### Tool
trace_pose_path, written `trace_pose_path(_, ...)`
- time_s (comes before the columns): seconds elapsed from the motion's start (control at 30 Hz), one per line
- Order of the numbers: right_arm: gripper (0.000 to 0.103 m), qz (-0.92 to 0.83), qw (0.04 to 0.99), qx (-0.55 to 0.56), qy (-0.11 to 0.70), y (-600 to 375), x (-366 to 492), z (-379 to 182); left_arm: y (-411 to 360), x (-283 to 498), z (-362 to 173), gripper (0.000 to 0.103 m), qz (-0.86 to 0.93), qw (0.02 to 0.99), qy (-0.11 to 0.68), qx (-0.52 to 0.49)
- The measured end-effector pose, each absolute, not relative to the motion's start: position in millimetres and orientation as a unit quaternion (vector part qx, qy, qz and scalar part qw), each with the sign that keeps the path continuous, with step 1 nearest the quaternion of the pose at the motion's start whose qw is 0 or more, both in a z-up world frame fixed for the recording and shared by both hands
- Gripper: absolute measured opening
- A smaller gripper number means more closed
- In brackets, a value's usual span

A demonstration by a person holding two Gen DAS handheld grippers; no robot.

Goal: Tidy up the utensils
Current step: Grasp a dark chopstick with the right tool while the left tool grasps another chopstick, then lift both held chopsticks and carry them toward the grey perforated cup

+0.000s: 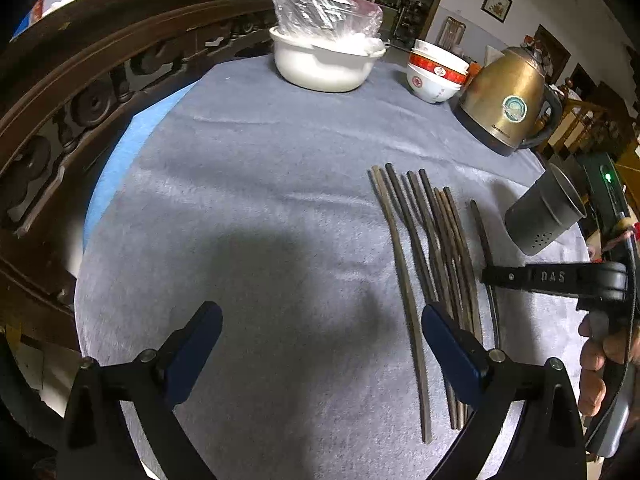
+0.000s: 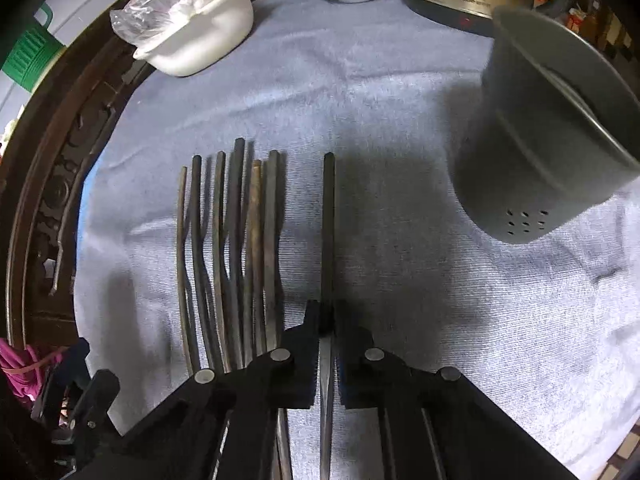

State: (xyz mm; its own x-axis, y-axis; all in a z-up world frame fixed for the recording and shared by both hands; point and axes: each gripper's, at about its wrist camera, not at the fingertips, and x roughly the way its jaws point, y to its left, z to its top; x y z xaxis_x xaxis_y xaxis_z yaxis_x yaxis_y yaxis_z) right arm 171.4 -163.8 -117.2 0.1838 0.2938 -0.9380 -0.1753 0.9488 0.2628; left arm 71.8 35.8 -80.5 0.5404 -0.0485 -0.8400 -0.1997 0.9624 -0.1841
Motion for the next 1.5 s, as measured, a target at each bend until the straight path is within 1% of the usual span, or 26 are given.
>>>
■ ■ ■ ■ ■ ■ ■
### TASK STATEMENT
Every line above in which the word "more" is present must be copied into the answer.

### EXERCISE OUTPUT
- The measured end-effector pose, each absolute, not relative to the motion's start: position in millimetres and orientation as a unit quaternion (vector part qx, qy, qz and scalar part qw), each with the sign that keeps the path continuous, with step 1 nearest the quaternion of the pose at the motion's start whose qw is 0 or more, both in a z-up world frame fixed for the recording and shared by both hands
- A smaller gripper number means more closed

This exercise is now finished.